The show was in Tottenham and the first question was whether junior doctors would be supported if they went on strike. Justine Greening argued that it needed to be discussed by all sides. Victoria Coren Mitchell made the point that the doctors have essentially been told to accept the offer and she would support them. Peter Hitchens said that in his opinion, doctors should not go on strike because of the role they play, even though he sympathises with them. He also mentioned that the health service seems to have lost trust in Jeremy Hunt. Chukka Umunna said that he did not support a strike, but would not condemn them if they did, blaming the government for the situation. Baroness Jones said that the offered pay rise looks good, but there would be lots of hours to be worked and doctors would remain tired; she also said she would support a strike if it happened.
The second question asked if full military action should be taken place against IS following the suspected bombing of a Russian place.
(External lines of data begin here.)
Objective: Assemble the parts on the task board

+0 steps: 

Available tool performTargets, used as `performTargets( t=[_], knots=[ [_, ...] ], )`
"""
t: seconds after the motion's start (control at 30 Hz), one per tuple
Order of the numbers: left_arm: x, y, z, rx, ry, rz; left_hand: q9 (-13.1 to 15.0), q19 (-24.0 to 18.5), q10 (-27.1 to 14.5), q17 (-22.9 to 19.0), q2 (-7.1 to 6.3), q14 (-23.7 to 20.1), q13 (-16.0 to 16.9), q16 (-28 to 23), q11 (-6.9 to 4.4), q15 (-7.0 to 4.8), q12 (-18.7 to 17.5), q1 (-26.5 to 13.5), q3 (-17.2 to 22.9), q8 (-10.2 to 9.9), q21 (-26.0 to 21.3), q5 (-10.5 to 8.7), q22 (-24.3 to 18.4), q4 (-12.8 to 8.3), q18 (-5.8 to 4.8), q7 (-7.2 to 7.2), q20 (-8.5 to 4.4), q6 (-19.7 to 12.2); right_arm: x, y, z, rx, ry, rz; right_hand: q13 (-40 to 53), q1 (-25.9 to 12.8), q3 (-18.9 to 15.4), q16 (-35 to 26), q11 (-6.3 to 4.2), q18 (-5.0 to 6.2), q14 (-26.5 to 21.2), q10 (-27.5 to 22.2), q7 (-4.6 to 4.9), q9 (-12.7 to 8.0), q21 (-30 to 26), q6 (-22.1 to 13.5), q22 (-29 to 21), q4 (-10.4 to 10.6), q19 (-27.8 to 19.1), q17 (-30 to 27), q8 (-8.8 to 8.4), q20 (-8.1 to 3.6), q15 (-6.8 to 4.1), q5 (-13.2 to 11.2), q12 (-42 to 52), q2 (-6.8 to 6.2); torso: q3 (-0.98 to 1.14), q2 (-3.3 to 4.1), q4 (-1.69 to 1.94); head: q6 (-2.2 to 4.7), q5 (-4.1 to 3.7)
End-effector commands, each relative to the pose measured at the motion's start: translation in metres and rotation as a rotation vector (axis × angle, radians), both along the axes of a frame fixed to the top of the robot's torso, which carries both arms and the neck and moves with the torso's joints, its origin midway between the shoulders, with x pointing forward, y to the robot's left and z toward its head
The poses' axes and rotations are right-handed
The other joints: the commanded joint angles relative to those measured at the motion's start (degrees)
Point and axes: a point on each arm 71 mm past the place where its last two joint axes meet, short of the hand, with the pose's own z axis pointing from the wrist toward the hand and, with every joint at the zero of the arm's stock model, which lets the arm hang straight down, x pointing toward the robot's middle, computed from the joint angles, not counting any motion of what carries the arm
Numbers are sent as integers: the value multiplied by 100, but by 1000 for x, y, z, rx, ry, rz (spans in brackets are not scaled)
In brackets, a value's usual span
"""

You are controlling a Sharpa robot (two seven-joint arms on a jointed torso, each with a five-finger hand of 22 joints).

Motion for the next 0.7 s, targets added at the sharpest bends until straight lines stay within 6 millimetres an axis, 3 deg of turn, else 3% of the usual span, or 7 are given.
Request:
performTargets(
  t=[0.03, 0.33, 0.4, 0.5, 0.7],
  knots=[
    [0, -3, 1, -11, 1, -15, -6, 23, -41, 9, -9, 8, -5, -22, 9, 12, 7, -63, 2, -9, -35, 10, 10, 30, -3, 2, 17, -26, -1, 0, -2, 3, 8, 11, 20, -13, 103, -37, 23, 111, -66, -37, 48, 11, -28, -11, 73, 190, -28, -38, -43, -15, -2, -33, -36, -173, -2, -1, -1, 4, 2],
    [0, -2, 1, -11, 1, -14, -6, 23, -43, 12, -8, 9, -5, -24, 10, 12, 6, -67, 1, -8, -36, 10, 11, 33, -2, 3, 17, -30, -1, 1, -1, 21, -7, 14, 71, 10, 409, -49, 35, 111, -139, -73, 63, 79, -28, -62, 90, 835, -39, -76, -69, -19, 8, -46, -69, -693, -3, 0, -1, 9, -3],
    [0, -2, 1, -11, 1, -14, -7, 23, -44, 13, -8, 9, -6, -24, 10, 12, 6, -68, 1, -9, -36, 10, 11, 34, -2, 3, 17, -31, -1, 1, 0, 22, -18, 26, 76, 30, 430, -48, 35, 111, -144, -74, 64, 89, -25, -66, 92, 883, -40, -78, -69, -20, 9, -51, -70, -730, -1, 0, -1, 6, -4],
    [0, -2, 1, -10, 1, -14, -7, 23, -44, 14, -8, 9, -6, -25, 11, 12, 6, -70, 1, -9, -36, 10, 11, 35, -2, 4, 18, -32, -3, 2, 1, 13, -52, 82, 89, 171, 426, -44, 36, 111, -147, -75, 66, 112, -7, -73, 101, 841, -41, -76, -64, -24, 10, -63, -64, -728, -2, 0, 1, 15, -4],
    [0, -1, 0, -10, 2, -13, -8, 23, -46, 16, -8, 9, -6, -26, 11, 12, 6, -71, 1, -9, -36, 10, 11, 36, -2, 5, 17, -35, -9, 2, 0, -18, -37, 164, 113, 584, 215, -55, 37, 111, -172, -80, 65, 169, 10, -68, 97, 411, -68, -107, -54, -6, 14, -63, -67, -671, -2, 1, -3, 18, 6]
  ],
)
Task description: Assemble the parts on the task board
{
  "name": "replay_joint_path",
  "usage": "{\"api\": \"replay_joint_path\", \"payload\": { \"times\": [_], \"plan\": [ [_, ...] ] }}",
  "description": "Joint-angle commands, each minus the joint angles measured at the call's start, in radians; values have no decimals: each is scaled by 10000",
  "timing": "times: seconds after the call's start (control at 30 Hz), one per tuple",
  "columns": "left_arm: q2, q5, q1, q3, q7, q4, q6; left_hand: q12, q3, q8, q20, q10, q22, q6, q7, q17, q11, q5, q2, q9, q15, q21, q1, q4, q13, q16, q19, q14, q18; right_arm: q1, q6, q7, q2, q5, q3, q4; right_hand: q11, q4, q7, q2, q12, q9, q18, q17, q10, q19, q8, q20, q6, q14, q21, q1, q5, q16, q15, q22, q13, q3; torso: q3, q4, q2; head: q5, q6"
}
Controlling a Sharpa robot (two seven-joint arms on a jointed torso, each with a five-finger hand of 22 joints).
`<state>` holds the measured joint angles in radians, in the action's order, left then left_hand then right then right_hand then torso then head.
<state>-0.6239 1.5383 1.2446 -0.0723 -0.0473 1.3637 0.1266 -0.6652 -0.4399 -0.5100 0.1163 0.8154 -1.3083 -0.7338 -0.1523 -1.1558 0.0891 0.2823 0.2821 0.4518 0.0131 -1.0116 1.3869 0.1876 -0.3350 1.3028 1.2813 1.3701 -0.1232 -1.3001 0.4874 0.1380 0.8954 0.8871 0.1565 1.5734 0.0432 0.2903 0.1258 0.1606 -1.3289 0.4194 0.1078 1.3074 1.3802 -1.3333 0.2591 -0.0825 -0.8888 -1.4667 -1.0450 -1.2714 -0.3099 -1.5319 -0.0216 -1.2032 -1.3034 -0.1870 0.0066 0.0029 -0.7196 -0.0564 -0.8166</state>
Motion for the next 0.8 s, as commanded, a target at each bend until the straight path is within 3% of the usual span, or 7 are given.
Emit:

Hitchens was against as it is only suspected and not proven and also because it would increase the risk to safety as opposed to decreasing it. Greening argued that they are a threat to the UK and action was needed, although Britain is currently taking place in action in Iraq, but not Syria. Umunna said that there had been missed opportunities for intervention in the past elsewhere and would have no objections to action as long as it was legal and well-supported. Baroness Jones argued that America has been bombing Syria for 14 months and the situation has not improved, so further action is not the answer. Coren Mitchell was unsure because there are no easy answers that would provide a good solution for the people caught up in the conflict.
Question three concerned housing immigrants because of a shortage of housing available. Umunna recommended building more housing, although the availability of space is an issue in his constituency. Greening argued that more homes have been built over the past few years and that help is available for people looking to get on the housing ladder; she added that the problem was caused by a lack of building in the past and would take time to solve the problem. Coren Mitchell described living in London as unaffordable for the vast majority of people. Baroness Jones argued that prices were driving people out of London and that rent caps should be considered along with bringing old properties back in to the market and building more social housing. Hitchens made the point that there have been problems for years since council housing was sold off and that the lack of housing was a mask for economic mis-management.
The fourth question asked if cuts to the police force are endangering the public. Baroness Jones said that the cuts were too large and implemented too quickly, putting the public in danger. Greening said that crime is falling and victims are more satisfied with responses and that cuts were needed due to the economic deficit. Umunna countered by arguing that certain crimes are increasing by large percentages and that the cuts would put the public at risk, with chief constables having told him they could not guarantee public safety; he added that Labour would make cuts to a maximum of 10%, whilst the current cuts would see the budget cut by a third. Hitchens argued that there have been more police recently than in the past, but they are often ineffective due to a lack of patrols on foot, responding to crime rather than deterring it.
The final question asked if schools were becoming joyless exam factories. Greening said no and that regular progress checks are needed for individuals and for schools. Baroness Jones said they are and there should be a love of learning in schools. Hitchens argued there was too much focus on gimmicks and they were becoming joyless exam factories. Coren Mitchell said her daughter would be home schooled. Umunna was not in favour of testing at seven and that more teachers were needed, with class sizes being too high.